INFORMATION: Begin
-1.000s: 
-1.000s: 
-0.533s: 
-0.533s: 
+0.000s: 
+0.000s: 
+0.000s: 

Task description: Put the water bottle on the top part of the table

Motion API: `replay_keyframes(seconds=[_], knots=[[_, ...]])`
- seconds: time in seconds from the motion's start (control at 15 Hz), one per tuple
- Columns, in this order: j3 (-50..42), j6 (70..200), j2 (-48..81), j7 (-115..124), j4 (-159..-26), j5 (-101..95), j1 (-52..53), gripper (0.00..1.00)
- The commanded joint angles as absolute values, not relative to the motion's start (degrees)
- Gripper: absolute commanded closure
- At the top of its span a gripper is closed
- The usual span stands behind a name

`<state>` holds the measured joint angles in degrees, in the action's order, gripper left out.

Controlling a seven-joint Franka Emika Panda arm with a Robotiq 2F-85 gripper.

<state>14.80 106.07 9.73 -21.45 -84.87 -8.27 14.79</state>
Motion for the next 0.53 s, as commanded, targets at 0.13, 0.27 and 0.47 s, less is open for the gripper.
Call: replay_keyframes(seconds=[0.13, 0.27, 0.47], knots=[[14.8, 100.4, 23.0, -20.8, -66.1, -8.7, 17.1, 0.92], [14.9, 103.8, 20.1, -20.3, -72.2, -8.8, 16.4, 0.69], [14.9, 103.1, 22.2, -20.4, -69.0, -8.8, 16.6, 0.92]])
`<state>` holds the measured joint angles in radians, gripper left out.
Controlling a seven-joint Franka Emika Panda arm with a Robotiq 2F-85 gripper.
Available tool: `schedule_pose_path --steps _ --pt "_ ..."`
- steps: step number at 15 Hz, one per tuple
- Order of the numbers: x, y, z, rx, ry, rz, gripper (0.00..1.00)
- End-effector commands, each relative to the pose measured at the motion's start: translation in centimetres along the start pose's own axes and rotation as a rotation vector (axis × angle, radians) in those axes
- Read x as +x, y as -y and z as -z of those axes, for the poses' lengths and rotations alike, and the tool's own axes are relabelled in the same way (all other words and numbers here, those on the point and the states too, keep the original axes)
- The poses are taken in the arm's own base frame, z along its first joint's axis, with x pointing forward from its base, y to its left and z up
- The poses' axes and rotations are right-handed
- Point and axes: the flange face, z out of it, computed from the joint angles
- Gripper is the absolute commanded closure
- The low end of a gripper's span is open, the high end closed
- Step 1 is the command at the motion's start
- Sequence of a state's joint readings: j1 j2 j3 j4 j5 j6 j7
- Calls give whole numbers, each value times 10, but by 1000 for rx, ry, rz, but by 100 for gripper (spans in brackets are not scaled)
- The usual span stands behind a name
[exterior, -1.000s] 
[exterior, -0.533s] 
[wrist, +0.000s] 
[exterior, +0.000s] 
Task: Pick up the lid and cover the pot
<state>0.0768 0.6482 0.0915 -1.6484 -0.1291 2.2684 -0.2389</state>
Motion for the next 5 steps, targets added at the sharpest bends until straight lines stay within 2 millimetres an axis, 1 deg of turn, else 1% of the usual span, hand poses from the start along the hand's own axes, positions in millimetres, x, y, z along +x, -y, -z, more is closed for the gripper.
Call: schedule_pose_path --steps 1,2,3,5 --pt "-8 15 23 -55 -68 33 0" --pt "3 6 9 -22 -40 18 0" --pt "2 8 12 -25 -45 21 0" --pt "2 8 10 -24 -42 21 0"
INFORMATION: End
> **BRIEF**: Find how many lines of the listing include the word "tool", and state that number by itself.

> **PROBLEM SOLUTION**: 2